> _Required action_: Pick out the lines in the listing below that contain the word "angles" and copy them.

BEGIN

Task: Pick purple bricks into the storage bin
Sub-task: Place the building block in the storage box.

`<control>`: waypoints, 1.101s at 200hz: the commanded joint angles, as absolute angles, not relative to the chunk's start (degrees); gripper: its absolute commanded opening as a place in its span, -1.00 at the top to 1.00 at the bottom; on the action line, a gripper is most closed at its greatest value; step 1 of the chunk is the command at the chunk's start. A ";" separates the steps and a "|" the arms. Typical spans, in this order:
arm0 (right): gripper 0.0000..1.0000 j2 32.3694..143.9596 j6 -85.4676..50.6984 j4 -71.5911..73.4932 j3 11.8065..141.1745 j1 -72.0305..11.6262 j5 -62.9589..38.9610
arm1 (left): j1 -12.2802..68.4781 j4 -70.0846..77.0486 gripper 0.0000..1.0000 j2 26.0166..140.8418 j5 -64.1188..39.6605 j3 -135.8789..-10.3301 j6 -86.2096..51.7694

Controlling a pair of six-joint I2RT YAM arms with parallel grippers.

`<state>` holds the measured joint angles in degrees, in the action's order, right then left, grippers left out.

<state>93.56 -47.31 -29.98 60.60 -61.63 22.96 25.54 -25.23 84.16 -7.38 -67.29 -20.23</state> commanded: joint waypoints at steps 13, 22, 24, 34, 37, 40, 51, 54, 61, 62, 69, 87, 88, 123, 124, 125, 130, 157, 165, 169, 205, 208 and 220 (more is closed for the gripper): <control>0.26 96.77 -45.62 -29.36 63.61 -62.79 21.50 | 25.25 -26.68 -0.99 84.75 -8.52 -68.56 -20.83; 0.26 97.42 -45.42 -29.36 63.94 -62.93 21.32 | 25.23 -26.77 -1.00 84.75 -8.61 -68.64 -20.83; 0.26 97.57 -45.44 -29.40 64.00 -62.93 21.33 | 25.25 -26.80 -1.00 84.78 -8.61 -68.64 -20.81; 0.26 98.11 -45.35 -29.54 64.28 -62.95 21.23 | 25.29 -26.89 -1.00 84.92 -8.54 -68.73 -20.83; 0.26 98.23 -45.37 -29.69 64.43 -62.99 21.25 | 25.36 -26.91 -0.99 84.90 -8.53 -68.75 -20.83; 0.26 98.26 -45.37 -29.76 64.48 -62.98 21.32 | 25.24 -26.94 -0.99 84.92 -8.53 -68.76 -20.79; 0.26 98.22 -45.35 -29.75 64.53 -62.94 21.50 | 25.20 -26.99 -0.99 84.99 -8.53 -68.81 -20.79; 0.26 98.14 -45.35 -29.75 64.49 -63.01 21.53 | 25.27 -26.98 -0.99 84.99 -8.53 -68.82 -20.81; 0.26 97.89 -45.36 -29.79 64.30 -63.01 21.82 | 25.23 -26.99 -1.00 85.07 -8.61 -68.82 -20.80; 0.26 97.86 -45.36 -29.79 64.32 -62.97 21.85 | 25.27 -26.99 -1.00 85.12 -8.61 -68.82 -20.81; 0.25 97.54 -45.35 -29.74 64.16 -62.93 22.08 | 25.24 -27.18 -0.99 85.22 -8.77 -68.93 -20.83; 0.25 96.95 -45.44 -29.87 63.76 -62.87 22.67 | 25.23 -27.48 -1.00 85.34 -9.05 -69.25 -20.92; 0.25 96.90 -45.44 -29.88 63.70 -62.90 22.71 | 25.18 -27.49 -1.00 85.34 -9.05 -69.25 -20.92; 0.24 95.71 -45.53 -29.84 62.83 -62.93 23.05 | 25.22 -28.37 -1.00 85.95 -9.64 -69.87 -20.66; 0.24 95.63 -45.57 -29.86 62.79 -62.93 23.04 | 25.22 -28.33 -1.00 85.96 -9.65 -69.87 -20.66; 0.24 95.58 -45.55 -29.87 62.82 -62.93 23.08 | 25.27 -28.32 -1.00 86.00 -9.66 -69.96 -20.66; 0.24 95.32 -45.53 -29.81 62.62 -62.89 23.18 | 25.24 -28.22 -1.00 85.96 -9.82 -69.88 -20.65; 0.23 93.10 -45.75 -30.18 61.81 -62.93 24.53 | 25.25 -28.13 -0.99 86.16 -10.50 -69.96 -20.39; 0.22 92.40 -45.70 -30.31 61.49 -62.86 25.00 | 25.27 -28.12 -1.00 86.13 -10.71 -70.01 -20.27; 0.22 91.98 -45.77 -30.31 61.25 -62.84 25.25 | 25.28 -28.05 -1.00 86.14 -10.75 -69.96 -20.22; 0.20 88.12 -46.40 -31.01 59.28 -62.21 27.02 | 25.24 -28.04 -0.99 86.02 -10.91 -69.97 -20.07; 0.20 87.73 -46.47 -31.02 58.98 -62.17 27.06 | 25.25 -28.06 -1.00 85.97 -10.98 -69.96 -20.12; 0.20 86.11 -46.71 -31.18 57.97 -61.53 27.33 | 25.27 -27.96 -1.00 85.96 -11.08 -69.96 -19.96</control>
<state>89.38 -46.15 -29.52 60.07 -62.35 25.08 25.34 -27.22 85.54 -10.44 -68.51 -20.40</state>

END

> _Answer to this task_:
`<control>`: waypoints, 1.101s at 200hz: the commanded joint angles, as absolute angles, not relative to the chunk's start (degrees); gripper: its absolute commanded opening as a place in its span, -1.00 at the top to 1.00 at the bottom; on the action line, a gripper is most closed at its greatest value; step 1 of the chunk is the command at the chunk's start. A ";" separates the steps and a "|" the arms. Typical spans, in this order:
`<state>` holds the measured joint angles in degrees, in the action's order, right then left, grippers left out.

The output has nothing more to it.